What the task requires: Return exactly the lines below, starting with the one that has "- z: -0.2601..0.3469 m" and going on through the one that has "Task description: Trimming".

*** Block opens ***

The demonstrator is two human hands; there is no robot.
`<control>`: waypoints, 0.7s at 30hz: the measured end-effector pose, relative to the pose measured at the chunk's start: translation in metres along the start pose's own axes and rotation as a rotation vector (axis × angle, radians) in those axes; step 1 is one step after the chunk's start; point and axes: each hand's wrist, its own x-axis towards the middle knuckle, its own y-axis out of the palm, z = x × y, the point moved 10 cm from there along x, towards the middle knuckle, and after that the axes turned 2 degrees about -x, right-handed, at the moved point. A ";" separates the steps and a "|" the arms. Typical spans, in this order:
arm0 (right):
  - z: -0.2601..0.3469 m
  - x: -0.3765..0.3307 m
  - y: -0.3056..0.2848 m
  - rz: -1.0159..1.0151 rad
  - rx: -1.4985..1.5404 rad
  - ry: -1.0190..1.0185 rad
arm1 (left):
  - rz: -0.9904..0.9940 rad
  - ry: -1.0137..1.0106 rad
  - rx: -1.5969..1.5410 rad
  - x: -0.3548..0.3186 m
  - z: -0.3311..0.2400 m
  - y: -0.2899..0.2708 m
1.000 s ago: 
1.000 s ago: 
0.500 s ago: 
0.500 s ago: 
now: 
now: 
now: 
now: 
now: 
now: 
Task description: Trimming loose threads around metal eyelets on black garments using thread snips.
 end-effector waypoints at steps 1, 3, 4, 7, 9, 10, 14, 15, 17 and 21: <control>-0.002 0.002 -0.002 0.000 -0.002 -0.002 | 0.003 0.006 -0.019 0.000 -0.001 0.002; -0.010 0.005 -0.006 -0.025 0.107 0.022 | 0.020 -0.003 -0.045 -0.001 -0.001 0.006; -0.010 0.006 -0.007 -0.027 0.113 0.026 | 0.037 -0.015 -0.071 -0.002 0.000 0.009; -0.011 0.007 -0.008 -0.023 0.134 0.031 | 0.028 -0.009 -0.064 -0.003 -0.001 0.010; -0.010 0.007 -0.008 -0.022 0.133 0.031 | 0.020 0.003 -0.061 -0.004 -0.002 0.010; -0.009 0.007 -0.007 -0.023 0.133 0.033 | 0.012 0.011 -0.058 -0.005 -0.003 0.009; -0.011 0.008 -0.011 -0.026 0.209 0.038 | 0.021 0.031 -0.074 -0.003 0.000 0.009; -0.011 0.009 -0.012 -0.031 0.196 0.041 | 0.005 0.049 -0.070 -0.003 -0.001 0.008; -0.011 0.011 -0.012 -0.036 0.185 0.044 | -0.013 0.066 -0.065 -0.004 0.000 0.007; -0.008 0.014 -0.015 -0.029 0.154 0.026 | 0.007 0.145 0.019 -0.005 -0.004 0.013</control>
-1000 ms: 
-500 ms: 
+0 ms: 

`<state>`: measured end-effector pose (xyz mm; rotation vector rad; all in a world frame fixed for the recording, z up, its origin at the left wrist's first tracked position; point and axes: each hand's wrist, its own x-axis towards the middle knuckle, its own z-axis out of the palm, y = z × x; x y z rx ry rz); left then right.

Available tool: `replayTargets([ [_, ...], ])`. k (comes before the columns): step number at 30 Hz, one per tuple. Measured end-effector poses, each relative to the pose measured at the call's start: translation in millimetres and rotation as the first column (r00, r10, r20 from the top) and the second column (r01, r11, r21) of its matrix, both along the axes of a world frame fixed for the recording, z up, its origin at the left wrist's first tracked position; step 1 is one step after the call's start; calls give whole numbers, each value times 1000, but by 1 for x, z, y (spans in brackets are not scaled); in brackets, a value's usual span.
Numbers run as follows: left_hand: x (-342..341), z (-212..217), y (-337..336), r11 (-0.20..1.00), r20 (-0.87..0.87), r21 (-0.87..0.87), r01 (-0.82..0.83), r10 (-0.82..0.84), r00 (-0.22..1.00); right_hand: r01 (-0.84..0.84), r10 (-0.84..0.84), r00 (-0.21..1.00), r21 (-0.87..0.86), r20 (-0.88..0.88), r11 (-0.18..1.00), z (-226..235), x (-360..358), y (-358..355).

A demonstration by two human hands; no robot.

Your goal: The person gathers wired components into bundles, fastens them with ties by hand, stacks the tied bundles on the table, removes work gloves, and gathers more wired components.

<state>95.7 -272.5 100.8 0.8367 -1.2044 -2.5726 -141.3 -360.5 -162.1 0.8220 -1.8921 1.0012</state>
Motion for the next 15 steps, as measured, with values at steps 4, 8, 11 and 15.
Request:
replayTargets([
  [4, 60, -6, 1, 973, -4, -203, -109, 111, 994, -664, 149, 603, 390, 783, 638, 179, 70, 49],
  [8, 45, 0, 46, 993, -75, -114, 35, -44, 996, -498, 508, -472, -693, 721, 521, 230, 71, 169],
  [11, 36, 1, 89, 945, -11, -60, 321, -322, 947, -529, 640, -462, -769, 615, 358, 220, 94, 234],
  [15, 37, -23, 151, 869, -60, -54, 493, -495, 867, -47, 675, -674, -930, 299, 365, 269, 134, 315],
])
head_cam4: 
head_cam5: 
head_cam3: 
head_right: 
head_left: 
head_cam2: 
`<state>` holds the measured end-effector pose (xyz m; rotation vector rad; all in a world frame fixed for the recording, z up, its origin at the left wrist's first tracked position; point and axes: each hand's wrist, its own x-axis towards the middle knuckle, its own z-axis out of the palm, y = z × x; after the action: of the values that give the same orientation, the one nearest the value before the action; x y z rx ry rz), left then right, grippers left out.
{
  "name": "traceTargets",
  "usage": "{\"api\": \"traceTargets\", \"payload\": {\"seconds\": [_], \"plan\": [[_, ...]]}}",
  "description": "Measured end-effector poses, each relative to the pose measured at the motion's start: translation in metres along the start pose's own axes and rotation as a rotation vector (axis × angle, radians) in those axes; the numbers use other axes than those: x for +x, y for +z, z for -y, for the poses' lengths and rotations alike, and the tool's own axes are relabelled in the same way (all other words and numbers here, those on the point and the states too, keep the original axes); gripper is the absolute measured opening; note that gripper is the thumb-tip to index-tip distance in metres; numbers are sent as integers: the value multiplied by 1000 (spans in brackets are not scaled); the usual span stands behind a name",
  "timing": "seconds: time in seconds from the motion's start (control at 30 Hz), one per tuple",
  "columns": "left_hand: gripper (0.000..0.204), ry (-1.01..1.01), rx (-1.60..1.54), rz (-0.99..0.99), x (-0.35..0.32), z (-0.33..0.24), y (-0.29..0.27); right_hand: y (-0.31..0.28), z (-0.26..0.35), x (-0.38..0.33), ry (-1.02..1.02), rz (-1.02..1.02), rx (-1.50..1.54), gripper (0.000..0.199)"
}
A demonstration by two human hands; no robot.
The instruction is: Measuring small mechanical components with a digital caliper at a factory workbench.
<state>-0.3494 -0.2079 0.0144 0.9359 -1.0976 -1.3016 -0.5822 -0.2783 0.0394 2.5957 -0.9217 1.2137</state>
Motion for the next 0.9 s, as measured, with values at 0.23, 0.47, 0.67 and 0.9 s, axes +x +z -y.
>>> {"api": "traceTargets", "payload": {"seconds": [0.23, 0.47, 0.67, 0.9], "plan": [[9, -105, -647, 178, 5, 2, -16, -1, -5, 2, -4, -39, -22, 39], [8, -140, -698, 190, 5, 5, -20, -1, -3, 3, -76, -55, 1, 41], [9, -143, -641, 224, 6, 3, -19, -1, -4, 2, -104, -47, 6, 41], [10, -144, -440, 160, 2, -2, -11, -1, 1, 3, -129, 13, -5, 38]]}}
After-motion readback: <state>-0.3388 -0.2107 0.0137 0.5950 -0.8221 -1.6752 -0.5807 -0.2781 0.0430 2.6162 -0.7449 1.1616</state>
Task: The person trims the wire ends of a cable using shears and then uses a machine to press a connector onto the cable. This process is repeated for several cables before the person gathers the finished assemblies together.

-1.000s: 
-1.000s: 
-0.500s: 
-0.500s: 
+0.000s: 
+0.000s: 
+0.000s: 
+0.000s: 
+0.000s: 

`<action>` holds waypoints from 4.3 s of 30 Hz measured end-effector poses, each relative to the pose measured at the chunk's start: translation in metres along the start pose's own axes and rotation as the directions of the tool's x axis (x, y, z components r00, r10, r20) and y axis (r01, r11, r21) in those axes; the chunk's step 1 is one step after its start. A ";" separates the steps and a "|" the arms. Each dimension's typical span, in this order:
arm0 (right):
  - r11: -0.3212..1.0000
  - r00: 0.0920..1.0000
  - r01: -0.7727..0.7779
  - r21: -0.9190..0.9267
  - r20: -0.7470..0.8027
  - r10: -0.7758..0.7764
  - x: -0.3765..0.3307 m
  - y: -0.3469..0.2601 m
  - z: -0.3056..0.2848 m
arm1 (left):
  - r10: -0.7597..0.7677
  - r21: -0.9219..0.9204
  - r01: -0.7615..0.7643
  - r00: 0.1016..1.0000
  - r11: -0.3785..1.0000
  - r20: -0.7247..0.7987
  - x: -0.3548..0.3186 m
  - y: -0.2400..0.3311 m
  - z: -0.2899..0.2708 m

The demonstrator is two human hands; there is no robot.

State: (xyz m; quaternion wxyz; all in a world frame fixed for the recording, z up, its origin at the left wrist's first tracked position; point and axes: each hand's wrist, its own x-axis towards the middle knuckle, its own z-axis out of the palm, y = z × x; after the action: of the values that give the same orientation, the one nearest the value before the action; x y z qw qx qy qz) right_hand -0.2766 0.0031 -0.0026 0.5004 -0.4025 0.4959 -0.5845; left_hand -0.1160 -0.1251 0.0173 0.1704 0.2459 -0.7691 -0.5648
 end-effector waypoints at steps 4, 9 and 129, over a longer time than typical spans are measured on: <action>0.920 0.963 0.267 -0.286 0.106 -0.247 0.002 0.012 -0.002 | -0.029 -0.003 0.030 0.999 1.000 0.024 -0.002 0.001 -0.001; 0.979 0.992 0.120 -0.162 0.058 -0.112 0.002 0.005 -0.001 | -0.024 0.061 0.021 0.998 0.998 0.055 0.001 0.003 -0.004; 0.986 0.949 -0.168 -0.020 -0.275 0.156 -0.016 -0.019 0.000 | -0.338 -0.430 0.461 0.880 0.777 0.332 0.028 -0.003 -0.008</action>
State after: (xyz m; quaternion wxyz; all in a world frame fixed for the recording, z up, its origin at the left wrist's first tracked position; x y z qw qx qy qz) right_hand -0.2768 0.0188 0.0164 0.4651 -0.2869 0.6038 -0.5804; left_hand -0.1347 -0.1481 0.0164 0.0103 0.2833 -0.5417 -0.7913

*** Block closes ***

Output:
  - z: -0.2601..0.3469 m
  - x: -0.3765..0.3307 m
  - y: -0.3056..0.2848 m
  - rz: -1.0159..1.0151 rad
  - rx: -1.4985..1.5404 rad
  - ry: -1.0190..1.0185 rad
arm1 (left):
  - rz: -0.9904..0.9940 rad
  - ry: -1.0137..1.0106 rad
  - rx: -1.5969..1.5410 rad
  - x: -0.3548..0.3186 m
  - z: -0.3311..0.2400 m
  - y: -0.2899..0.2708 m
1.000 s ago: 
1.000 s ago: 
0.500 s ago: 
0.500 s ago: 
now: 
now: 
now: 
now: 
now: 
now: 
Task description: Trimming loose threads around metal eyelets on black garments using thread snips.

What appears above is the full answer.